* [DESCRIPTION OF THE TASK] Determine the number of lines in the listing that include the string "object"; the reply consists of that number only.
● ● ● ● ●
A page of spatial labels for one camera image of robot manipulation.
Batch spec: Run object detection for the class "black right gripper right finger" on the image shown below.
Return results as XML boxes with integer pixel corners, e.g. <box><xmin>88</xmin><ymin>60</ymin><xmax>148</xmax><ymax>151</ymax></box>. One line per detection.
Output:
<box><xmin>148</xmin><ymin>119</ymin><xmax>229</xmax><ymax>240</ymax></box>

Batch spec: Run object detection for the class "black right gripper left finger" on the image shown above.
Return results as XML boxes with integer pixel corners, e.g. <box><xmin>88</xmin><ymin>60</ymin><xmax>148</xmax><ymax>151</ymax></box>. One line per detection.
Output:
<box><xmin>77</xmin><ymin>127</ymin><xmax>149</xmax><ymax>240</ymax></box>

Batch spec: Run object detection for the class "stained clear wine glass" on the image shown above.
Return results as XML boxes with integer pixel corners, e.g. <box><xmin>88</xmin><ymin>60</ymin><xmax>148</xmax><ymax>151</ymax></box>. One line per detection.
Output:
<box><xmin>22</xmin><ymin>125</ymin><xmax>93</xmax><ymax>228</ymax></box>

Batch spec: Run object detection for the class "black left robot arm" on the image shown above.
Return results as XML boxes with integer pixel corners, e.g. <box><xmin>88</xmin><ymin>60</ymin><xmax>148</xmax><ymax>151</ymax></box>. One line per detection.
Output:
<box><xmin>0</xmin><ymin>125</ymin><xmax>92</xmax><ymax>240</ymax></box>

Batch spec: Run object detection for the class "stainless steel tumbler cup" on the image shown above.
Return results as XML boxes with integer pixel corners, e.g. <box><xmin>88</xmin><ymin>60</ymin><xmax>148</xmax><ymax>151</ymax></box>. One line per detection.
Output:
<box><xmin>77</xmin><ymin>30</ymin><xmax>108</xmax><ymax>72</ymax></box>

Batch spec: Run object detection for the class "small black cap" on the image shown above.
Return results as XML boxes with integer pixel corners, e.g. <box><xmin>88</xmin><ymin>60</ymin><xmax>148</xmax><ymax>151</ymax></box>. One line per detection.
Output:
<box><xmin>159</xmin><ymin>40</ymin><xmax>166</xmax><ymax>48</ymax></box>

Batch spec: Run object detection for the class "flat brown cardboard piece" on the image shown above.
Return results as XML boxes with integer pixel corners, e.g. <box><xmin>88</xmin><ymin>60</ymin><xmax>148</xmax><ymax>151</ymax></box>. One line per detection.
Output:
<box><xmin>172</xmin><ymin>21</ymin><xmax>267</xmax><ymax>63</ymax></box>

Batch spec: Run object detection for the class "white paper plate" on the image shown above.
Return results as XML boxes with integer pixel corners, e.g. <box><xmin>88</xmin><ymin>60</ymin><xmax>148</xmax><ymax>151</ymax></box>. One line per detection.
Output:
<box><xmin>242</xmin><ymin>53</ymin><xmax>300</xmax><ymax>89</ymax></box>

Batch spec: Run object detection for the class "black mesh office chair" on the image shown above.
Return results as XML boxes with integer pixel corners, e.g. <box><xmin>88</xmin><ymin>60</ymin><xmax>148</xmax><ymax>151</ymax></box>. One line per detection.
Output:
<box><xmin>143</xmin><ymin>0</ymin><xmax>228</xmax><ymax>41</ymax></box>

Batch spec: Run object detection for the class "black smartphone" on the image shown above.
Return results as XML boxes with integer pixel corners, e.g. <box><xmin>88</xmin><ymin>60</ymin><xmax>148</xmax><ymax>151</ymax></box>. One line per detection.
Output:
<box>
● ● ● ● ●
* [PROBLEM SOLUTION] 10